Bush is the new ally of Venezuela's president
12-10-02 Venezuelan President Hugo Chavez is supposed to answer hundreds of thousands of opponents who marched through Caracas and gave him an ultimatum: Either resign, call an early referendum on your presidency, or face a massive general business and labour strike this month.
But Chavez, whose radical left-wing demagoguery has violently polarized the oil-rich nation, can probably afford to ignore the call -- and not just because most of Venezuela's poor, who make up 80 % of the population, are on his side. Chavez has another, albeit unlikely ally for the moment: George W. Bush.
Before the US began moving toward war with Iraq this past summer, Bush and Chavez were hardly amigos. In fact, Chavez lost any chance of winning a chummy nickname from Bush two years ago when, during a visit to Iraq, he called Saddam Hussein "my brother." Chavez's red beret -- the symbol of his "revolution," which he wears with the Yanqui-baiting swagger of Che Guevara -- didn't help. Nor does the way Chavez taunts his
US-friendly opposition, which nearly toppled him last April in a coup, an uprising Chavez supporters accuse the Bush Administration of covertly encouraging (a charge the White House denies).

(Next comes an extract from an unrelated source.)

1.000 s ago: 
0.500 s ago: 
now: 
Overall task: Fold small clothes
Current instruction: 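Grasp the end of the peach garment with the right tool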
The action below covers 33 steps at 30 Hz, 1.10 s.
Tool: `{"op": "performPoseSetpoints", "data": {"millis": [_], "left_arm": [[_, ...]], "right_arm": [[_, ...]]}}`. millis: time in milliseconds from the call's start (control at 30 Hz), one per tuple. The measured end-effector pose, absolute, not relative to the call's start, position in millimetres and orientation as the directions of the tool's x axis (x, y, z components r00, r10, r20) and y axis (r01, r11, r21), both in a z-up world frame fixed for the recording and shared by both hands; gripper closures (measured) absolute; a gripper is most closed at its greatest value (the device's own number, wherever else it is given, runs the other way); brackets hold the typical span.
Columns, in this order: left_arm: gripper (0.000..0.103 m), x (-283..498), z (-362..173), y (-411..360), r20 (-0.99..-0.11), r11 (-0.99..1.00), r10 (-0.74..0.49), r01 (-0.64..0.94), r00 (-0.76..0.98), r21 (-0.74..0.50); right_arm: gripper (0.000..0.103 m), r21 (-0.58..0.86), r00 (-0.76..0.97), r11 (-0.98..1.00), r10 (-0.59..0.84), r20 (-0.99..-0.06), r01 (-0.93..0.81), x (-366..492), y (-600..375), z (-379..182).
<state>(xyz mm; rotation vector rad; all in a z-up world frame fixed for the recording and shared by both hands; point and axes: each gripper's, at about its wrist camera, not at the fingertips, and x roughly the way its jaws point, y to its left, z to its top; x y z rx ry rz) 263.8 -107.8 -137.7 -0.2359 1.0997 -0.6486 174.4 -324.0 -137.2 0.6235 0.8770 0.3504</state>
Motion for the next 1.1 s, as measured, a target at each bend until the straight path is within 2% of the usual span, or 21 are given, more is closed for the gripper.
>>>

So what common ground could Chavez and Bush possibly find? Oil, of course. Chavez, 47, controls the hemisphere's largest reserves, which are often touted as America's long-term relief from Middle East oil dependence.
And with his economy staring into an Argentine-style abyss, he needs to sell more of it -- especially since the financial crisis has his military enemies itching to stage another coup. The US, meanwhile, bracing for the possibility of petro-market chaos if it invades Iraq, needs more reliable supplies.